## [Task item]
Return the data given below exactly as it appears.

===============

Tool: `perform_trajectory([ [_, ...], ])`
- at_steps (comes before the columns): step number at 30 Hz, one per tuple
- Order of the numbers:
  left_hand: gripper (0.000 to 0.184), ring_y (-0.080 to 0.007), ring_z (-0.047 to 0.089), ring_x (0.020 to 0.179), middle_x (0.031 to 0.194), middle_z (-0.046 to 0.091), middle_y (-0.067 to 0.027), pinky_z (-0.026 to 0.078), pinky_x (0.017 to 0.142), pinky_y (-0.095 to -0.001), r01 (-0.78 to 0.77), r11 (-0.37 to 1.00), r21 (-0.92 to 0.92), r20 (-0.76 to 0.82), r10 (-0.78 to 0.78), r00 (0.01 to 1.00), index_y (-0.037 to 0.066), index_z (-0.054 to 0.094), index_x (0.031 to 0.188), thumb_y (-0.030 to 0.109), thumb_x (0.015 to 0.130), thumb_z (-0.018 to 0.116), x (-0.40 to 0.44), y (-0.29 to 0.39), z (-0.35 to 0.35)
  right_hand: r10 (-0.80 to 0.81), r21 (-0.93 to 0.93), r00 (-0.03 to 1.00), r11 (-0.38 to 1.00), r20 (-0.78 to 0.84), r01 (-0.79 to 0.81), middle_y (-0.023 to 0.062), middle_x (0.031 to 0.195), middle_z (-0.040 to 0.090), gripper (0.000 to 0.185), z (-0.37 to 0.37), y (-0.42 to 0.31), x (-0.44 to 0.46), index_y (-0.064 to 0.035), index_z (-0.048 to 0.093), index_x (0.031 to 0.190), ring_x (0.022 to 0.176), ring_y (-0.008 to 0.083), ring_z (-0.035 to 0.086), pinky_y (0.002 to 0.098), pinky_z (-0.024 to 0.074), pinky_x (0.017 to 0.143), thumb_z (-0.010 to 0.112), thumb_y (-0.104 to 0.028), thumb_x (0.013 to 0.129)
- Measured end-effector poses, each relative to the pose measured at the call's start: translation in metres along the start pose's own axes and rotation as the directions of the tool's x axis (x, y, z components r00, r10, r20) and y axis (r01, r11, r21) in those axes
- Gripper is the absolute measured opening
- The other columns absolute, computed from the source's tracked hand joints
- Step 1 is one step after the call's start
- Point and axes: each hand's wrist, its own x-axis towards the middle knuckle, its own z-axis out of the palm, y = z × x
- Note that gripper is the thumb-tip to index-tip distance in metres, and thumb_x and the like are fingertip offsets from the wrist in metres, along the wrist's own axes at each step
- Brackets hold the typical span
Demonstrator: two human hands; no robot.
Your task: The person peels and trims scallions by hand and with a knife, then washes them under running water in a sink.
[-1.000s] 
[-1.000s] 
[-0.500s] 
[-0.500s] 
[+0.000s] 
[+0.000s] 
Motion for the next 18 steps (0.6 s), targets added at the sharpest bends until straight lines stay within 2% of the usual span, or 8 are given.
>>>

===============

## [Solution]
Tool: `perform_trajectory([ [_, ...], ])`
- at_steps (comes before the columns): step number at 30 Hz, one per tuple
- Order of the numbers:
  left_hand: gripper (0.000 to 0.184), ring_y (-0.080 to 0.007), ring_z (-0.047 to 0.089), ring_x (0.020 to 0.179), middle_x (0.031 to 0.194), middle_z (-0.046 to 0.091), middle_y (-0.067 to 0.027), pinky_z (-0.026 to 0.078), pinky_x (0.017 to 0.142), pinky_y (-0.095 to -0.001), r01 (-0.78 to 0.77), r11 (-0.37 to 1.00), r21 (-0.92 to 0.92), r20 (-0.76 to 0.82), r10 (-0.78 to 0.78), r00 (0.01 to 1.00), index_y (-0.037 to 0.066), index_z (-0.054 to 0.094), index_x (0.031 to 0.188), thumb_y (-0.030 to 0.109), thumb_x (0.015 to 0.130), thumb_z (-0.018 to 0.116), x (-0.40 to 0.44), y (-0.29 to 0.39), z (-0.35 to 0.35)
  right_hand: r10 (-0.80 to 0.81), r21 (-0.93 to 0.93), r00 (-0.03 to 1.00), r11 (-0.38 to 1.00), r20 (-0.78 to 0.84), r01 (-0.79 to 0.81), middle_y (-0.023 to 0.062), middle_x (0.031 to 0.195), middle_z (-0.040 to 0.090), gripper (0.000 to 0.185), z (-0.37 to 0.37), y (-0.42 to 0.31), x (-0.44 to 0.46), index_y (-0.064 to 0.035), index_z (-0.048 to 0.093), index_x (0.031 to 0.190), ring_x (0.022 to 0.176), ring_y (-0.008 to 0.083), ring_z (-0.035 to 0.086), pinky_y (0.002 to 0.098), pinky_z (-0.024 to 0.074), pinky_x (0.017 to 0.143), thumb_z (-0.010 to 0.112), thumb_y (-0.104 to 0.028), thumb_x (0.013 to 0.129)
- Measured end-effector poses, each relative to the pose measured at the call's start: translation in metres along the start pose's own axes and rotation as the directions of the tool's x axis (x, y, z components r00, r10, r20) and y axis (r01, r11, r21) in those axes
- Gripper is the absolute measured opening
- The other columns absolute, computed from the source's tracked hand joints
- Step 1 is one step after the call's start
- Point and axes: each hand's wrist, its own x-axis towards the middle knuckle, its own z-axis out of the palm, y = z × x
- Note that gripper is the thumb-tip to index-tip distance in metres, and thumb_x and the like are fingertip offsets from the wrist in metres, along the wrist's own axes at each step
- Brackets hold the typical span
Demonstrator: two human hands; no robot.
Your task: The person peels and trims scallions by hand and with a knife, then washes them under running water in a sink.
[-1.000s] 
[-1.000s] 
[-0.500s] 
[-0.500s] 
[+0.000s] 
[+0.000s] 
Motion for the next 18 steps (0.6 s), targets added at the sharpest bends until straight lines stay within 2% of the usual span, or 8 are given.
>>>

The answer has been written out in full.